两人刚走近,人群中便传来一阵叫好声,一位锦袍公子凝神屏气,左右开弓,三箭齐发,无一落靶,更有一箭直中靶心。
“这箭术在世家公子里面也算是出挑的了,萧兄怎么看?”
萧让搔了搔头,尴尬的笑了笑:“我就一个外行,哪看得出什么门道,范兄这问题算是问错人了。”
范悠然笑而不语,突然将头转向一处:“行家来了。”
话音刚落,一支黑箭携着风声破空而来,箭头将插在靶心上的箭直直劈开,稳稳的钉在靶心。众人还未反应过来,又是三只箭呼啸而来。四支箭,箭箭穿透靶心,咚咚咚的重击声不绝于耳,支撑靶子的木杆似乎不堪箭矢所带来的绝强冲击,有折断的趋势。
“前放一矢,后三矢连续而去,矢矢相属,若连珠之相衔,好一手参连!”萧让赞道。
马蹄轻踏声传来,十余名穿着黑色盔甲的武将训练有素的站在两侧,目光满是崇敬的看着高头大马上器宇轩昂,一身玄黑的男人。
“见这里这般热闹,本王忍不住手痒射了几箭,没扰到各位的兴致吧。”马上的男人笑道。
众人这才回了神,忙行礼参拜:“见过闲王。”
“诸位无需多礼,”君然翻身下马:“本王先去向父皇请安,待狩猎大会开始,定与各位好好玩乐。”说罢,抱拳转身离去。
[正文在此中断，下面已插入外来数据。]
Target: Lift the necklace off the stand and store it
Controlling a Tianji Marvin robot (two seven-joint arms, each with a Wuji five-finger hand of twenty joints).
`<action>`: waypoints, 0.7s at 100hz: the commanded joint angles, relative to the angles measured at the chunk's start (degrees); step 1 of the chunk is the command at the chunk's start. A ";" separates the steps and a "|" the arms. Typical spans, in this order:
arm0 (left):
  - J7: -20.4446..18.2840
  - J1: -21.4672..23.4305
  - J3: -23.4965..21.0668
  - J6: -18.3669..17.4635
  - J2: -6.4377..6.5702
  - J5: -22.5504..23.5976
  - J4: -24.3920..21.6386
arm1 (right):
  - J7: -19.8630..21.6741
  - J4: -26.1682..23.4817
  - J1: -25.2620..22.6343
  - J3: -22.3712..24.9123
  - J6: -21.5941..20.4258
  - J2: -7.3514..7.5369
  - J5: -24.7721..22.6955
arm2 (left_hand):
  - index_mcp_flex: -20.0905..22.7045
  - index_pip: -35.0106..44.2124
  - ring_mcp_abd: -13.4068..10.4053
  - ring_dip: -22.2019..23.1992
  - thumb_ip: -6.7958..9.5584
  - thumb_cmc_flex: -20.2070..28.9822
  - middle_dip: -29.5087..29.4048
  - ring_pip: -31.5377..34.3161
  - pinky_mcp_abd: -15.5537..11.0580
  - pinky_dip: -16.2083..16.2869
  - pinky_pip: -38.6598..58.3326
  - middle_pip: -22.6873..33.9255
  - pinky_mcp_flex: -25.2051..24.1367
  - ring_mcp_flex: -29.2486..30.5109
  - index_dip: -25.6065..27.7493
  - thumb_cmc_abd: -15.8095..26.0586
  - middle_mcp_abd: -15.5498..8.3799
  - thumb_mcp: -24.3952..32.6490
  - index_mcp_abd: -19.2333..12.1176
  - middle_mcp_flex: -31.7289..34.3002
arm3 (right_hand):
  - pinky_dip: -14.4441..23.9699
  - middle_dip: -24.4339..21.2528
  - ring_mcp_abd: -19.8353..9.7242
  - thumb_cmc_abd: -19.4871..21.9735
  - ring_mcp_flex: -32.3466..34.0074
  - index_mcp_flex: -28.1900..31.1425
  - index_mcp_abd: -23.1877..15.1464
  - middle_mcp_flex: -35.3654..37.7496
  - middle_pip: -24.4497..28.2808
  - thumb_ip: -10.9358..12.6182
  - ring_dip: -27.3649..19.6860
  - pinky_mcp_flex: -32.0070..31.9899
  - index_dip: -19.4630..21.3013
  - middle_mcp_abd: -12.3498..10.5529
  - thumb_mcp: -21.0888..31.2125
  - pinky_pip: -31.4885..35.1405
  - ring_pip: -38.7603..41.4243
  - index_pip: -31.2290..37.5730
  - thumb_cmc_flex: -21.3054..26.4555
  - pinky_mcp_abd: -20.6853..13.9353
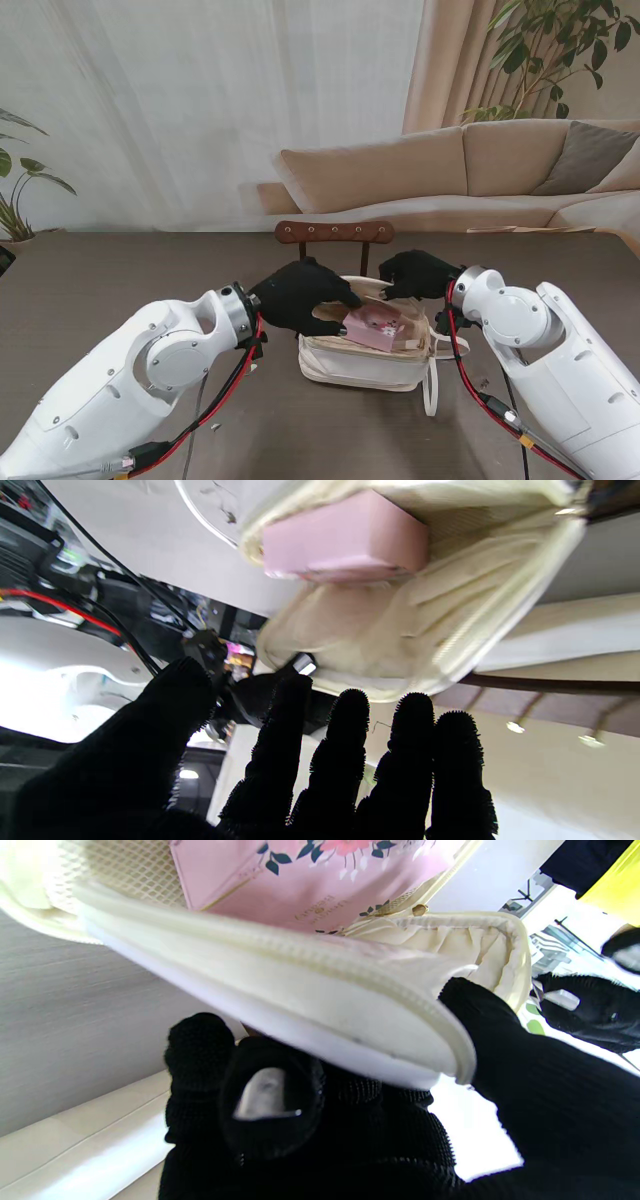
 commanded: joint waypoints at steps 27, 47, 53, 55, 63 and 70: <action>1.41 6.05 -5.15 4.88 0.16 2.68 -1.68 | 2.20 -1.01 -3.18 1.03 -5.61 0.90 -2.29 | -0.17 -0.15 0.78 0.94 1.37 1.62 0.45 0.35 1.16 -1.44 1.03 -0.74 -1.71 1.00 0.30 1.98 0.33 1.32 0.14 0.76 | 2.44 -0.18 0.41 3.56 1.00 -0.63 -8.15 -0.12 -6.16 1.54 -4.70 11.23 -1.40 1.37 0.23 0.99 -8.12 -0.52 2.15 1.68; 2.69 8.21 -6.05 7.24 0.08 3.94 -0.66 | 1.57 -1.80 -4.55 2.00 -9.90 1.26 -5.03 | -1.25 -0.87 0.88 0.80 1.49 1.72 0.36 -0.02 1.23 -1.94 0.72 -1.04 -2.26 0.17 0.14 2.55 0.53 0.72 0.48 0.08 | -0.82 -6.59 2.53 4.69 -5.56 -1.45 -12.86 -14.91 -16.88 2.36 -16.82 -1.24 -3.35 1.60 -1.44 -8.49 -40.42 -2.57 0.63 0.86; 3.34 8.69 -6.22 7.78 0.00 4.13 -0.16 | 1.25 -2.44 -4.94 2.17 -10.24 1.24 -5.19 | -0.99 -0.84 1.13 0.72 1.53 1.90 0.35 -0.13 1.31 -2.15 0.45 -1.06 -2.45 -0.05 0.18 2.68 0.73 0.47 0.32 -0.02 | -1.42 -10.18 2.57 4.23 -7.48 -1.17 -13.45 -16.46 -19.79 2.45 -17.88 -2.43 -4.93 1.49 -1.19 -9.29 -45.40 -2.85 0.44 0.64; 3.69 8.80 -6.23 7.88 -0.06 4.08 0.10 | 1.32 -2.67 -5.05 2.22 -10.30 1.27 -5.14 | -1.22 -0.95 1.10 0.69 1.55 1.97 0.34 -0.17 1.31 -2.21 0.39 -1.08 -2.48 -0.14 0.15 2.76 0.79 0.40 0.01 -0.08 | -1.64 -11.27 2.63 4.11 -8.31 -1.17 -13.41 -16.98 -20.50 2.49 -18.26 -2.84 -5.51 1.31 -1.12 -9.59 -46.90 -2.91 0.39 0.49; 4.92 9.11 -6.14 8.17 -0.33 3.26 1.11 | 2.28 -3.64 -5.44 2.44 -10.38 1.48 -4.79 | -1.36 -1.15 1.38 0.58 1.60 2.42 0.30 -0.30 1.48 -2.42 0.13 -1.17 -2.83 -0.44 0.09 2.89 1.08 0.19 -1.15 -0.20 | -2.56 -14.68 2.92 3.77 -11.93 -1.96 -13.03 -19.73 -22.09 2.63 -19.59 -4.97 -8.63 1.00 -1.10 -11.04 -51.63 -3.44 -0.07 0.18; 5.59 9.28 -6.14 8.17 -0.46 2.75 1.77 | 2.81 -4.13 -5.56 2.42 -10.59 1.58 -4.44 | -1.31 -1.26 1.33 0.51 1.60 2.63 0.30 -0.34 1.48 -2.55 0.02 -1.18 -2.93 -0.56 0.05 2.97 1.13 -0.06 -1.49 -0.15 | -2.85 -16.15 3.37 2.49 -14.96 -2.65 -13.05 -22.15 -22.76 3.05 -20.53 -6.93 -11.20 0.64 -0.61 -11.92 -53.88 -3.83 -1.83 -0.08</action>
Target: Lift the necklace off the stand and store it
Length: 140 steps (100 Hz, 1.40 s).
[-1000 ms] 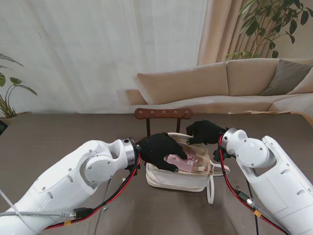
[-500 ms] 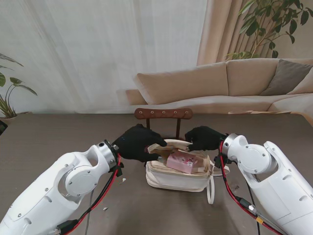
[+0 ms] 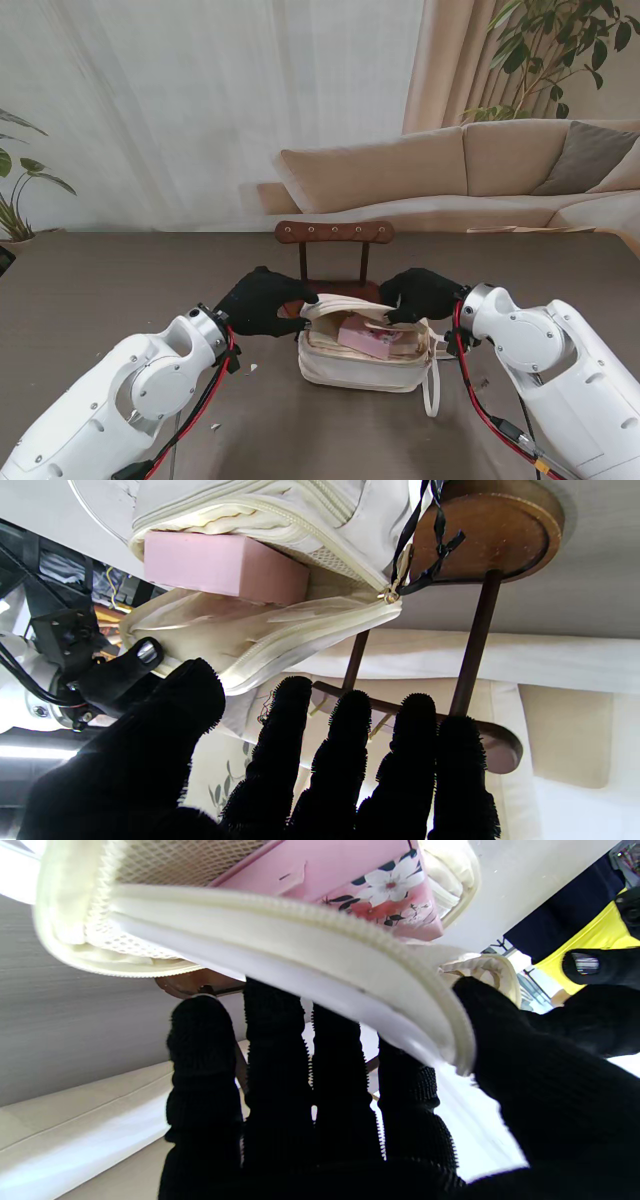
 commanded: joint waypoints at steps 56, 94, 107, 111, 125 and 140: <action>-2.89 3.05 -2.21 0.37 0.12 -0.07 0.40 | -1.38 -1.65 0.20 -5.18 8.31 -1.58 6.85 | -0.35 -0.74 1.25 0.23 1.83 1.27 0.31 -0.37 0.78 -1.22 -0.19 -0.72 -1.79 -0.81 0.11 3.23 0.68 -1.23 -1.91 -0.49 | 2.30 -4.18 3.44 16.06 12.94 -6.20 -2.44 1.44 1.27 9.80 1.82 8.08 -0.98 3.25 -6.92 10.49 11.35 -9.11 -15.60 5.04; -6.35 4.31 -4.10 2.59 0.67 0.12 0.33 | -11.00 -1.71 0.09 -9.37 5.08 -2.44 -7.52 | -2.15 -2.23 1.69 0.32 2.01 1.46 1.14 -0.19 0.65 -0.93 0.20 -0.08 -1.92 -0.45 -0.60 4.20 2.18 -2.09 -0.01 -0.60 | 1.83 2.18 -1.08 -3.04 9.71 -4.54 -6.00 0.23 6.56 3.37 2.59 4.07 -6.58 0.94 -4.17 10.23 14.64 -6.00 -7.41 0.57; -8.88 4.36 -3.93 4.74 1.04 0.01 0.92 | -12.31 -1.26 -0.07 -9.45 2.52 -2.23 -11.55 | -4.94 -5.51 1.55 1.09 2.17 1.85 3.41 0.75 0.50 1.63 3.65 0.99 -1.48 1.83 -3.26 4.45 3.05 -3.23 0.48 -0.77 | 2.04 1.33 -0.07 -4.91 -0.85 -5.92 -4.48 -6.96 5.37 11.04 2.45 -4.93 -1.69 0.98 -2.54 4.18 7.18 -14.01 -11.02 0.06; -9.25 4.22 -3.70 5.46 1.08 -0.08 1.36 | -12.65 -1.06 -0.13 -9.39 1.83 -2.17 -12.46 | -6.15 -6.78 1.54 1.54 2.21 2.04 4.68 1.04 0.50 3.23 5.34 1.45 -1.42 2.68 -4.85 4.47 3.51 -3.37 0.62 -0.91 | 1.88 1.00 -0.05 -5.72 -2.51 -6.25 -4.63 -7.86 5.14 11.80 1.89 -6.25 -0.87 0.88 -2.41 3.24 6.20 -15.18 -11.40 -0.14; -12.38 2.90 -2.46 8.07 1.53 -0.02 2.65 | -12.03 -0.72 -0.54 -8.96 0.43 -1.88 -12.83 | -12.83 -11.06 1.73 2.55 2.23 2.56 8.08 1.68 -0.37 7.78 9.70 2.26 -1.68 4.61 -10.32 5.01 4.63 -4.59 -1.19 -2.72 | 1.21 -0.13 0.45 -6.89 -6.57 -8.92 -4.49 -10.49 3.77 11.54 0.14 -9.61 -0.86 1.14 -2.94 0.57 3.07 -18.37 -12.28 -0.11; -14.91 0.10 -0.27 10.10 1.92 0.36 4.98 | -11.90 -0.24 -0.84 -8.82 -0.26 -1.80 -12.70 | -20.50 -14.03 1.50 3.46 2.60 3.53 12.29 2.33 -2.62 12.98 15.10 3.13 -2.61 6.35 -14.32 6.41 4.53 -6.90 -7.91 -6.58 | 1.15 -0.60 0.52 -6.28 -6.08 -9.18 -4.35 -9.71 3.76 11.66 -0.34 -9.37 -1.16 0.94 -3.02 0.22 2.73 -19.05 -12.10 -0.16</action>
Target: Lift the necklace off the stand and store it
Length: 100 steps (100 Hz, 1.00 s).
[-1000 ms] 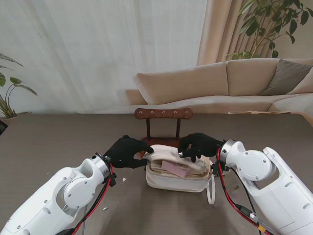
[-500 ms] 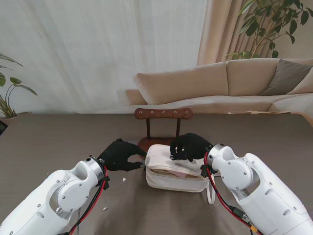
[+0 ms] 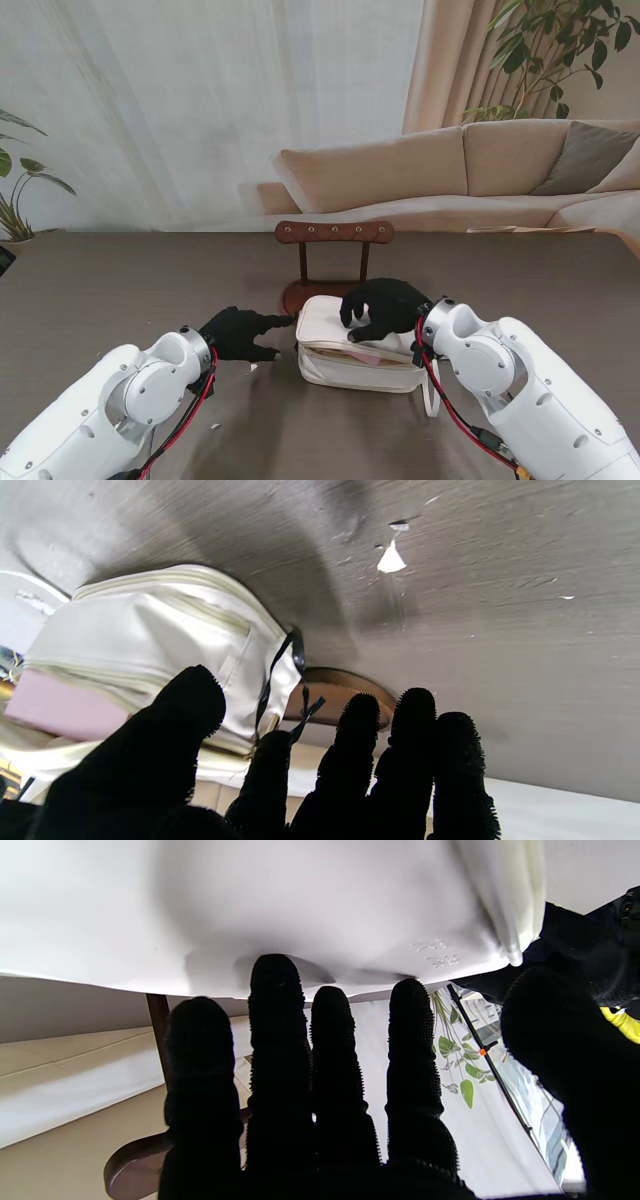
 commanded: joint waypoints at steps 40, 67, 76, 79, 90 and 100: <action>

范悠然听着武将们不绝于耳的赞叹声,看着君然挺拔的背影,掸了掸未染灰尘的衣袍,看来,比起手无缚鸡之力的恭王和嚣张跋扈的明王,朝中文武对这个战无不胜,礼贤下士的闲王更有好感。闲王君然,贤王君然?
话说君匪那头,君匪入了皇帐,刚向容帝请了安,坐在一旁的明王便不阴不阳的讽刺道:“老四,你这架子是越来越大了,父皇可是卯时就到了。”
“唉,”君匪还未来得及张口,恭王便开口护道:“小四年纪小,不懂这些礼数也没什么好责怪的。”
明王轻嗤一声,不屑的转过头。君匪勾起唇角,好个恭王,明面上兄友弟恭的,轻飘飘的便定了自己一个不知礼数之罪。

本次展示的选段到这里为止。